RFC 1889: RTP: A Transport Protocol for Real-Time Applications
Numerous existing audio/video conferencing tools facilitate many-to-many communication, where each conference participant may choose to transmit audio or video at the participant's discretion. This model's limitations become obvious when the size of the collaborating group significantly increases. As the number of active participants increases, the ability of the group to communicate effectively decreases.
Examples of conferencing systems are found in patents and patent applications numbered: U.S. Pat. Nos. 5,608,653; 5,930,473; 6,288,739; US2005/0071427. The complete disclosures of the above applications are herein incorporated by reference for all purposes.
This invention addresses the need to maintain an effective level of communication between participants in a large group by providing a moderator who is responsible for actively managing which conference participants may transmit at his or her own discretion—any number of participants may transmit simultaneously.
The moderator may transmit audio or video at any time and is responsible for managing which of the other participants may transmit audio simultaneously. Other participants may transmit audio at their own discretion but only after requesting and then being granted permission to transmit by the moderator.
In addition to providing a moderator role, this invention provides the ability to record the conference. By having the ability to watch the conference at a later time, users who were unable to attend in real-time gain access to the information shared during the conference.
In another example of this invention the moderator role is limited and all conference participants have transmit capabilities providing a group conference with a host initially configuring the conference at the user interface. In a group conference an image is provided for each participant so all participants are visible during the conference. In a group conference any participant can record the conference.
The present invention provides an audio-only or audio/video conferencing system, which includes a user interface that displays the moderator's video, a list of invited participants and appropriate media controls (start/stop, audio gain) for each transmitting participant. Only the moderator has the ability to transmit audio-only or both audio and video at any time. All other participants may only transmit audio after requesting and being granted permission by the moderator. The moderator's user interface provides additional controls to display requests to transmit audio, respond to the requests, and revoke the ability to transmit audio. Participants have an additional control which allows them to request permission to transmit audio.
Additionally, the moderator has the ability to record streams in the conference to the local file system for later playback.
Numerous methods and protocols can be used to capture audio and video, send the streams over a network, and have the video render and audio broadcast on a client. The invention's preferred embodiment utilizes Java Media Framework (JMF) and JMF's support for device capture, encoding and decoding, rendering and Real-Time Transport Protocol (RTP).
RTP provides end-to-end network transport functions suitable for applications transmitting real-time data, such as audio, video, or simulation data over multicast or unicast networks.

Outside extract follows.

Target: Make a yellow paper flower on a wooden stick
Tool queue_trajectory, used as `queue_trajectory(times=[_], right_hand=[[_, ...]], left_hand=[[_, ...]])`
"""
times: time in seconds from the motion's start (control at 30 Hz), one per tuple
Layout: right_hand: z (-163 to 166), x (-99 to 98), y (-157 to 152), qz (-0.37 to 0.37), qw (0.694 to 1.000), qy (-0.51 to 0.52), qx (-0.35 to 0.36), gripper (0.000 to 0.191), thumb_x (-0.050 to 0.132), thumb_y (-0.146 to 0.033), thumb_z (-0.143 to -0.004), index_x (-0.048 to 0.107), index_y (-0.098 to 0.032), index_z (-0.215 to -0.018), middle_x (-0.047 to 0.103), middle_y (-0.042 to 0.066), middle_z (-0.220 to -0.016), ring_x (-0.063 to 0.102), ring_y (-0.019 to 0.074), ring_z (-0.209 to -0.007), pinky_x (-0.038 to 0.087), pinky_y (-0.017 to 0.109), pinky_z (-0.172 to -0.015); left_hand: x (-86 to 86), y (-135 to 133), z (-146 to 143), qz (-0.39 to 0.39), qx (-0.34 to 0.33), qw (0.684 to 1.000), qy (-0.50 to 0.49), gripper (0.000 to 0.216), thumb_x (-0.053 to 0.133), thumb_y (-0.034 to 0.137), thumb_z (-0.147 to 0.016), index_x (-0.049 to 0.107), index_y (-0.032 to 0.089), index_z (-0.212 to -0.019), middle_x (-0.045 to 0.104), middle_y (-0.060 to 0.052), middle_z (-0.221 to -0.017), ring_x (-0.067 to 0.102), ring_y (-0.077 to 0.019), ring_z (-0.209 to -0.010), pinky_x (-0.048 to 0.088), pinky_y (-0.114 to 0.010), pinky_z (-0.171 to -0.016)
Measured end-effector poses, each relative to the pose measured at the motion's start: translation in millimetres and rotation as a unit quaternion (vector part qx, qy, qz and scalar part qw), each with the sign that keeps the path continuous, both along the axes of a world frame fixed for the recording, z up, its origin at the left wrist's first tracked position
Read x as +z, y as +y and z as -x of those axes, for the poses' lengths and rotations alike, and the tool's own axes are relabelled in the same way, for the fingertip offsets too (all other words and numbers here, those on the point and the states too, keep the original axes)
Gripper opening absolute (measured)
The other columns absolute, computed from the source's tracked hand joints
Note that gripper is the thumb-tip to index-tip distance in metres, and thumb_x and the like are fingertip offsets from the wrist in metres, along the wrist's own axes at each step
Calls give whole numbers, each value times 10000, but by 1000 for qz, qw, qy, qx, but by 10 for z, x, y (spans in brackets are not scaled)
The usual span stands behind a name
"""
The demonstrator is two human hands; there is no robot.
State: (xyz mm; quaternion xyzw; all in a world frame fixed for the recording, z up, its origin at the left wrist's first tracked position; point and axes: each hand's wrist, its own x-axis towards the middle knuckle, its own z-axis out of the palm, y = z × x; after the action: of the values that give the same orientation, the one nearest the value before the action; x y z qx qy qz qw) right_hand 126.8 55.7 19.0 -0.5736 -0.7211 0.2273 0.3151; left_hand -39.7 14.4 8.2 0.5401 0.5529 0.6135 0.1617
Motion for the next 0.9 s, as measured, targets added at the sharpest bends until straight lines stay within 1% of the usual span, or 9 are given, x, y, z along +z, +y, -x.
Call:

The data transport is augmented by a control protocol, RTCP. RTCP supports the monitoring of data delivery in a manner scalable to large multicast networks, and provides minimal control and identification functionality. RTP and RTCP are designed to be independent of the underlying transport and network layers.
The layers responsible for transmitting and receiving RTP data (RTP connectors) as well as application-specific messages (messaging framework) may utilize a variety of network protocols in order to facilitate transmission and reception of data between conference participants, including peer-to-peer networking frameworks, a centralized server utilizing TCP sockets and/or UDP, or multicast.
Both the messaging framework and RTP connectors are designed to be independent of the underlying transport and network layers. Both the messaging framework and RTP connectors may leverage a number of mechanisms for ensuring that RTP data and application-specific messages are sent and received by all conference participants, including multicast, peer-to-peer frameworks, or one or more intermediary servers—in some configurations, no centralized server infrastructure may be needed to facilitate transmission and reception of RTP data or messages in a conference. In a preferred embodiment, transmission and reception of messages and RTP data is supported by a centralized server utilizing TCP sockets.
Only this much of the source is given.